Today’s Department of Labor report shows the job market continues to improve, and the sustained growth appears now to be expanding opportunity to those typically at the lower rungs of the job ladder.

Jobs grew by 242,000 in February, bringing monthly average job growth in 2016 to 211,000 after revisions. While manufacturing jobs continue to appear vulnerable, dropping by 16,000 jobs in February in the face of dampening global demand, recession fears are not supported by jobs data.The headline is real but still meek wage growth, with wages actually down by three cents in February, and the annual growth rate dipping to 2.2%. In fact, it was low-wage sectors of retail trade (+29,200) and hospitality (+65,000) that grew particularly strongly in February.

The job growth this year comes on the heels of five years of economic expansion that appear finally to be creating the kind of economic pressure that could spread prosperity more broadly. There’s some evidence of this type of progress when looking at racial dynamics of employment. The last time the economy managed to stay at full employment for several years in the late 1990s, robust labor demand spurred strong gains in employment for African-Americans. Indicators of this type of labor market tightness are beginning to appear. Over the past two years year, the black employment-population ratio has pushed up from 53.8 percent to 56.3 percent, and narrowed the black–white employment gap by 29 percent.

Figure 1. Black and White Employment Rates, 2014–16

So far, African American women have been the prime beneficiaries of these employment trends. Black women’s employment has exceeded that for white women for two years, and are now 1.7 percent more likely than white women to be employed. African-American women are less likely to be married and more dependent on labor market income, and are reaping the gains of a strengthening job market. White men are still much more likely than black men to hold jobs, and a recent report exposes that nearly half of young black men (aged 20–24) in cities like Chicago are out of school and out of work. Similar to previous economic periods, it will take a much longer and more robust expansion to deliver strong employment gains to black men, particularly young black men.

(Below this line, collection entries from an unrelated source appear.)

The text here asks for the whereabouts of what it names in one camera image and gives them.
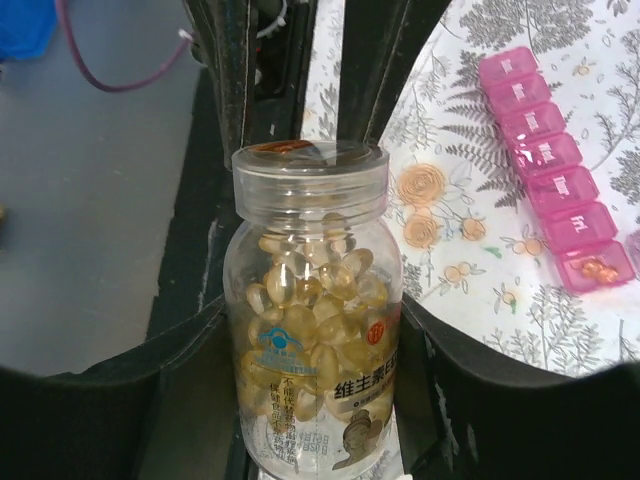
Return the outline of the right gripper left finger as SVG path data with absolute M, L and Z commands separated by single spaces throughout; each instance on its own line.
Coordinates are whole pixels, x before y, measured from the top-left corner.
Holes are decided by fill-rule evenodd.
M 223 298 L 80 374 L 1 370 L 4 479 L 242 474 Z

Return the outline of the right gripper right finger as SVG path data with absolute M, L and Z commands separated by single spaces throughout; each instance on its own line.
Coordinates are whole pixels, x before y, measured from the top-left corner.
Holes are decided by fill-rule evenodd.
M 572 379 L 474 340 L 405 297 L 395 412 L 416 479 L 635 479 L 639 367 Z

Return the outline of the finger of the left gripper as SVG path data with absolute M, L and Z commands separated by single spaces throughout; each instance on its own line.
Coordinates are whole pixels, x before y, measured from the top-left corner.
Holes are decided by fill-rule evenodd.
M 257 14 L 248 0 L 185 0 L 200 59 L 214 88 L 221 143 L 231 157 L 249 139 L 254 102 Z
M 337 138 L 377 143 L 450 0 L 347 0 Z

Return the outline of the clear bottle of yellow pills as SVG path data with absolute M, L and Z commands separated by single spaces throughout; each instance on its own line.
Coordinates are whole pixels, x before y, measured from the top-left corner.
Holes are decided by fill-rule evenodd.
M 389 157 L 281 141 L 232 158 L 241 225 L 223 288 L 240 425 L 277 479 L 355 479 L 391 430 L 403 295 Z

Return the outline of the pink weekly pill organizer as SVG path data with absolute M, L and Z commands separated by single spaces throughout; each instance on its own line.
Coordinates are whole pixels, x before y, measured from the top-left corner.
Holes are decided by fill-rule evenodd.
M 615 239 L 618 228 L 598 200 L 596 182 L 531 50 L 516 47 L 484 58 L 478 75 L 564 287 L 583 294 L 629 283 L 634 266 Z M 618 280 L 585 278 L 581 264 L 589 258 L 614 267 Z

Figure 2. Employment Rates for Black and White Women over Age 20

As I’ve reported before, there is still tremendous slack in the labor market, particularly millions of prime age Americans missing from the labor force. While the unemployment rate today is at 4.9 percent and getting closer to pre-recession lows (4.5 percent in February 2007), other measures of labor underutilization continue to show more idle capacity. The “real” unemployment rate—including those who have dropped out of the labor force and those who are working part-time because they can’t find full time work—is still nearly ten percent (9.7 percent in February). In an extremely positive sign, the labor force participation rate jumped up by 0.2 percent in February to 62.9 percent (representing half a million Americans newly in the labor force, nearly all of them working), but this rate is still much lower than it should be at this point in the recovery. If Federal Reserve Bank does not act prematurely to tighten growth, the job market pressures can continue to give wages the chance to grow and provide many urban, rural and even suburban communities to get a fairer chance to benefit from today’s continued good news of expansion.